Consensus Algorithms Overview

Picture five servers running together as one system. Now here’s the tricky part:

  • They all need to agree on something simple, like who the leader is right now, or which write should win when two come in at once.
  • And they have to agree on the same answer, even if one or two of them crash mid-decision.
  • On top of that, the network between them is unreliable. Messages get delayed, dropped, or arrive out of order.

So how do a bunch of separate machines, with no shared brain, all land on the exact same answer? That’s the whole job of a consensus algorithm. Let’s break it down.

🎯 The Problem

Here’s the pain you run into the moment you have more than one server:

  • In a distributed system (a bunch of machines working together as one), the nodes have to agree on a single value or decision.
  • A “node” is just one machine in the group. And they need agreement on things like which server is the leader, or what the next entry in a shared log should be.
  • But machines crash. The network drops messages. Two nodes might think they’re both in charge at the same time.

So the real challenge is this: get every working node to agree on one answer, despite failures and a flaky network. If you get this wrong, two nodes accept different “winning” writes, and now your data is corrupted. That’s the nightmare consensus is built to prevent.

🤝 What is Consensus

Let’s define the word plainly first.

  • Consensus means getting multiple nodes to agree on one value or decision and stick to it.
  • “Stick to it” is the key part. Once the group has agreed on an answer, nobody is allowed to quietly change their mind later.
  • So if the group decides “Server 3 is the leader,” then every healthy node believes Server 3 is the leader, and they keep believing it until a new round of agreement happens.

Think of it like a group of friends picking one restaurant. Everyone chats, votes, and the moment the group settles on “pizza place,” that’s locked in. You don’t get half the group showing up at pizza and the other half at the burger spot. Consensus is what stops that split.

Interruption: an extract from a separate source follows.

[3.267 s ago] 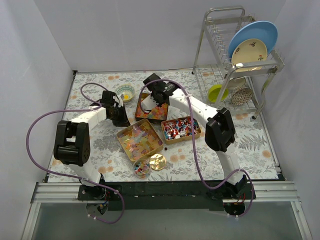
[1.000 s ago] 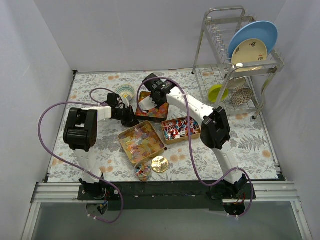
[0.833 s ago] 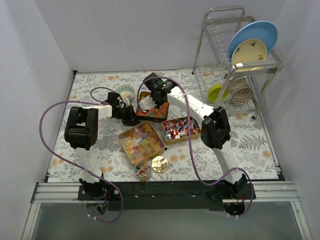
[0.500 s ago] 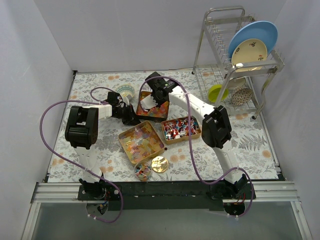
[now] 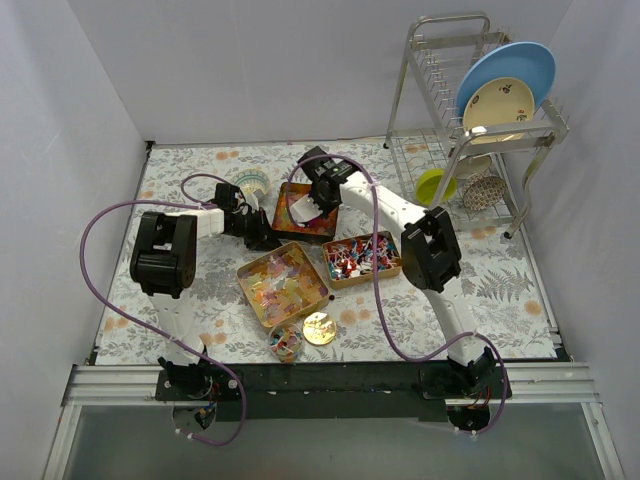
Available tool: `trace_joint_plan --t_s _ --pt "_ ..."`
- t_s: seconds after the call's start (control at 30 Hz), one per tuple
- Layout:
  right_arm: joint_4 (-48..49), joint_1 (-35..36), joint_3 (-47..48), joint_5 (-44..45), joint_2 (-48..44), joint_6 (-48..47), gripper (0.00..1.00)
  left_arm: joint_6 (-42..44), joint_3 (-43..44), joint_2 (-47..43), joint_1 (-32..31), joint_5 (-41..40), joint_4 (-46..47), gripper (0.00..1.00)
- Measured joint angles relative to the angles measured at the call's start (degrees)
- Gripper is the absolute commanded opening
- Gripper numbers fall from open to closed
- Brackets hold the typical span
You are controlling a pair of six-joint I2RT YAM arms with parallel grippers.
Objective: Pack the candies
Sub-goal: Scoop the fake candies from the storage box.
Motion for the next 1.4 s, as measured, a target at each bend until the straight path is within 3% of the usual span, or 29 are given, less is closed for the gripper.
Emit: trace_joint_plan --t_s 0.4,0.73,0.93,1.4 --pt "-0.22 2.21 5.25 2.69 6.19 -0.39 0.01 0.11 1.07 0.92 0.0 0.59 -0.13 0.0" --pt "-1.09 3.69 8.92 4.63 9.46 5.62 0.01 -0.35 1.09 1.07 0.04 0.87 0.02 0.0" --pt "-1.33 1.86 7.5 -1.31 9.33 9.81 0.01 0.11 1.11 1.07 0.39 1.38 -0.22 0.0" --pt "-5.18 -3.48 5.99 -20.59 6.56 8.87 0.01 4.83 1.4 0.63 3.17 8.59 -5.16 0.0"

🗳️ The Core Idea: Majority / Quorum

Here’s the clever trick that makes all of this work even when servers are down.

  • A quorum is just a majority of the nodes. With five servers, a quorum is any three of them.
  • The rule is simple: a decision counts as final once a majority agrees on it. You do not need every single node to say yes.
  • This is why the system keeps working when nodes crash. With five servers, two can be down and the other three (a majority) can still decide.

Now why a majority and not, say, any two nodes? Because any two majorities of the same group must share at least one node. So two conflicting decisions can never both get a majority. That one overlapping node would have to vote for both, and it won’t. That overlap is the secret that keeps everyone consistent.

Here’s the flow when a value gets agreed on:

Yes

No

A node proposes a value

Sends it to the other nodes

Each node votes yes or no

Majority agrees?

Value is committed

Proposal fails, try again

All nodes apply the same value

Why odd numbers are common

You’ll often see clusters of 3, 5, or 7 nodes. With an odd count there’s always a clear majority, so you never get a tied vote that stalls the whole decision. A 5-node cluster tolerates 2 failures and still has a working majority.

📜 Paxos

Paxos is the classic consensus algorithm, the one that started it all.

  • It’s proven correct, so if you follow it exactly, the nodes will always agree safely.
  • But it’s also famously hard to understand. Even experienced engineers struggle to read the original description and turn it into working code.

So Paxos is respected, widely cited, and rock-solid in theory, but in practice people kept wishing for something easier to actually build.

🛟 Raft

Raft was designed to fix exactly that pain. The goal was a consensus algorithm a normal human can understand.

  • It works by electing one leader node, and that leader is the only one that accepts new writes.
  • The leader keeps a log (an ordered list of decisions) and copies it to the other nodes. Copying that log around is called log replication, and it’s how everyone stays in sync.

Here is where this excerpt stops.